__RECORDS SUPPLIED__:

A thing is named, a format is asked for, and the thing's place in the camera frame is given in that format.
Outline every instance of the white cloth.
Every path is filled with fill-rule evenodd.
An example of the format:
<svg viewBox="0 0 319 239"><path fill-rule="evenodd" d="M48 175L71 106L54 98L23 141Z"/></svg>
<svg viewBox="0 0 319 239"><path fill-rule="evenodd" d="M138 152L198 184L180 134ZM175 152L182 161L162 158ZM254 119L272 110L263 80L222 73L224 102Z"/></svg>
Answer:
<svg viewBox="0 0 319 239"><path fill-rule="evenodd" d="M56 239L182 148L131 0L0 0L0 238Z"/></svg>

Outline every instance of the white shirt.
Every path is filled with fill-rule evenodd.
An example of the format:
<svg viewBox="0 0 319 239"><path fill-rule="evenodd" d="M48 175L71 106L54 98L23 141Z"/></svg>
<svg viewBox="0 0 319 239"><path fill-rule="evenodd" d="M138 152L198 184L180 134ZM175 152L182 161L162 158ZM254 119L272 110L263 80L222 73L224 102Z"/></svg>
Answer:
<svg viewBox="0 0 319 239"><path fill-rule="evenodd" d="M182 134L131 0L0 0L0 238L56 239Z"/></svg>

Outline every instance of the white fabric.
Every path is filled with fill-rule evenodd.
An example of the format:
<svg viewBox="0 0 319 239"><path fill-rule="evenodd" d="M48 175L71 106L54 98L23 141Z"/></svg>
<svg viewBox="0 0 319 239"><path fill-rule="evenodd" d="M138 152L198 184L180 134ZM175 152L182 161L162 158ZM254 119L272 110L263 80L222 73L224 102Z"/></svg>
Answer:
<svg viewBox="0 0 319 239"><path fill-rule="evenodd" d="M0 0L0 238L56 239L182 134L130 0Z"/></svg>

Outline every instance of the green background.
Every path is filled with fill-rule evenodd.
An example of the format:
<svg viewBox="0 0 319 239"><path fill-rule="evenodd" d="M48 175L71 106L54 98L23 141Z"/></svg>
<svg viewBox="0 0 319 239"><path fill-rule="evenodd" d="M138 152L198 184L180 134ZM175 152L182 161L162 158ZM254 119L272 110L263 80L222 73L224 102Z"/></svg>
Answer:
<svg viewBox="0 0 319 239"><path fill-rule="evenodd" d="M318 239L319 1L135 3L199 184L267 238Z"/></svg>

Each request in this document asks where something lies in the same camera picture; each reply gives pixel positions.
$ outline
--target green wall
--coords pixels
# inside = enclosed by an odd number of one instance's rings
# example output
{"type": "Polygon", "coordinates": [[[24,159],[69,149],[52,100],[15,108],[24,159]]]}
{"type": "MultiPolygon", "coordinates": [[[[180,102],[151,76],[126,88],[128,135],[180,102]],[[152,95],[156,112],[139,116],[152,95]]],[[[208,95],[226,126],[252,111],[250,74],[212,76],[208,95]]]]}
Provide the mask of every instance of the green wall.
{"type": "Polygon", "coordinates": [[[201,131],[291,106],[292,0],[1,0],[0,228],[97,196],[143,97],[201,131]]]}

__YOUR OBJECTIVE__: What is needed is an exact copy of the entries above, from the first line through the line holding "# example output", with both of those lines kept; please give nothing else.

__WRITTEN SOLUTION__:
A thing is named, a format is asked for, and the thing's place in the camera frame is given in that format.
Outline every instance of the white cloth.
Every path is filled with fill-rule evenodd.
An example of the format:
<svg viewBox="0 0 319 239"><path fill-rule="evenodd" d="M48 175L71 106L54 98L23 141Z"/></svg>
<svg viewBox="0 0 319 239"><path fill-rule="evenodd" d="M138 152L198 184L180 134ZM175 152L182 161L162 158ZM254 119L272 110L263 80L222 73L224 102Z"/></svg>
Answer:
<svg viewBox="0 0 319 239"><path fill-rule="evenodd" d="M56 239L182 148L131 0L0 0L0 238Z"/></svg>

Outline every instance of the white shirt.
Every path is filled with fill-rule evenodd.
An example of the format:
<svg viewBox="0 0 319 239"><path fill-rule="evenodd" d="M48 175L71 106L54 98L23 141Z"/></svg>
<svg viewBox="0 0 319 239"><path fill-rule="evenodd" d="M138 152L198 184L180 134ZM175 152L182 161L162 158ZM254 119L272 110L263 80L222 73L224 102Z"/></svg>
Answer:
<svg viewBox="0 0 319 239"><path fill-rule="evenodd" d="M182 134L131 0L0 0L0 238L56 239Z"/></svg>

Outline every instance of the white fabric.
Every path is filled with fill-rule evenodd.
An example of the format:
<svg viewBox="0 0 319 239"><path fill-rule="evenodd" d="M48 175L71 106L54 98L23 141Z"/></svg>
<svg viewBox="0 0 319 239"><path fill-rule="evenodd" d="M138 152L198 184L180 134ZM175 152L182 161L162 158ZM254 119L272 110L263 80L222 73L224 102Z"/></svg>
Answer:
<svg viewBox="0 0 319 239"><path fill-rule="evenodd" d="M0 0L0 238L56 239L182 134L130 0Z"/></svg>

Outline every instance of the green background.
Every path is filled with fill-rule evenodd.
An example of the format:
<svg viewBox="0 0 319 239"><path fill-rule="evenodd" d="M48 175L71 106L54 98L23 141Z"/></svg>
<svg viewBox="0 0 319 239"><path fill-rule="evenodd" d="M138 152L198 184L180 134ZM175 152L182 161L162 158ZM254 119L272 110L263 80L222 73L224 102Z"/></svg>
Answer:
<svg viewBox="0 0 319 239"><path fill-rule="evenodd" d="M318 239L319 1L135 3L199 184L267 238Z"/></svg>

Each request in this document asks where something lies in the same camera picture; each reply gives pixel positions.
$ outline
--target green wall
--coords pixels
# inside = enclosed by an odd number of one instance's rings
# example output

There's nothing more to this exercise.